_Task instructions_: Reproduce each line of the material that follows, word for word.

_Data provided_:
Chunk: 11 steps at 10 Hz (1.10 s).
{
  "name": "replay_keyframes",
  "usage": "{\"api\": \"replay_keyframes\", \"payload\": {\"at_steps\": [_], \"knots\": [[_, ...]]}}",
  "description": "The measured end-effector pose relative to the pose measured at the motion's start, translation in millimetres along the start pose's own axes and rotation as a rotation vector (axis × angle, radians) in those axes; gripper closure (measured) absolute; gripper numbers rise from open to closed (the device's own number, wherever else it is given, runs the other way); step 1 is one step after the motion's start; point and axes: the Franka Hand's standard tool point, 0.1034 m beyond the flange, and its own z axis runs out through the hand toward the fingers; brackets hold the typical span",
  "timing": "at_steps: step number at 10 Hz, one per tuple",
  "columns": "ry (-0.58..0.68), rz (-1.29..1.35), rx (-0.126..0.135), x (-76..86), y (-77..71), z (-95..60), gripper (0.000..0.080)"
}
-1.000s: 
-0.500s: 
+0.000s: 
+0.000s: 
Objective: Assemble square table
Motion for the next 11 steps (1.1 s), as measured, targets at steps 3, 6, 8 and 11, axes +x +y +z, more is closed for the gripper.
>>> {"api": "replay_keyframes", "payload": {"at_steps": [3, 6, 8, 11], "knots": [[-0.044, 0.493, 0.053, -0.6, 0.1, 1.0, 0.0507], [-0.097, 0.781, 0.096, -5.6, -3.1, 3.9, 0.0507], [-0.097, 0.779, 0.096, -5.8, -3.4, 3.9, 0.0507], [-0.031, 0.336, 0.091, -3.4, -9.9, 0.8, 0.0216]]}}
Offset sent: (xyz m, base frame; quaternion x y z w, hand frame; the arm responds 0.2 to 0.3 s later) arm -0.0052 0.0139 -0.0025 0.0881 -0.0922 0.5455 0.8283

_Reply to the task_:
Chunk: 11 steps at 10 Hz (1.10 s).
{
  "name": "replay_keyframes",
  "usage": "{\"api\": \"replay_keyframes\", \"payload\": {\"at_steps\": [_], \"knots\": [[_, ...]]}}",
  "description": "The measured end-effector pose relative to the pose measured at the motion's start, translation in millimetres along the start pose's own axes and rotation as a rotation vector (axis × angle, radians) in those axes; gripper closure (measured) absolute; gripper numbers rise from open to closed (the device's own number, wherever else it is given, runs the other way); step 1 is one step after the motion's start; point and axes: the Franka Hand's standard tool point, 0.1034 m beyond the flange, and its own z axis runs out through the hand toward the fingers; brackets hold the typical span",
  "timing": "at_steps: step number at 10 Hz, one per tuple",
  "columns": "ry (-0.58..0.68), rz (-1.29..1.35), rx (-0.126..0.135), x (-76..86), y (-77..71), z (-95..60), gripper (0.000..0.080)"
}
-1.000s: 
-0.500s: 
+0.000s: 
+0.000s: 
Objective: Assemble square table
Motion for the next 11 steps (1.1 s), as measured, targets at steps 3, 6, 8 and 11, axes +x +y +z, more is closed for the gripper.
>>> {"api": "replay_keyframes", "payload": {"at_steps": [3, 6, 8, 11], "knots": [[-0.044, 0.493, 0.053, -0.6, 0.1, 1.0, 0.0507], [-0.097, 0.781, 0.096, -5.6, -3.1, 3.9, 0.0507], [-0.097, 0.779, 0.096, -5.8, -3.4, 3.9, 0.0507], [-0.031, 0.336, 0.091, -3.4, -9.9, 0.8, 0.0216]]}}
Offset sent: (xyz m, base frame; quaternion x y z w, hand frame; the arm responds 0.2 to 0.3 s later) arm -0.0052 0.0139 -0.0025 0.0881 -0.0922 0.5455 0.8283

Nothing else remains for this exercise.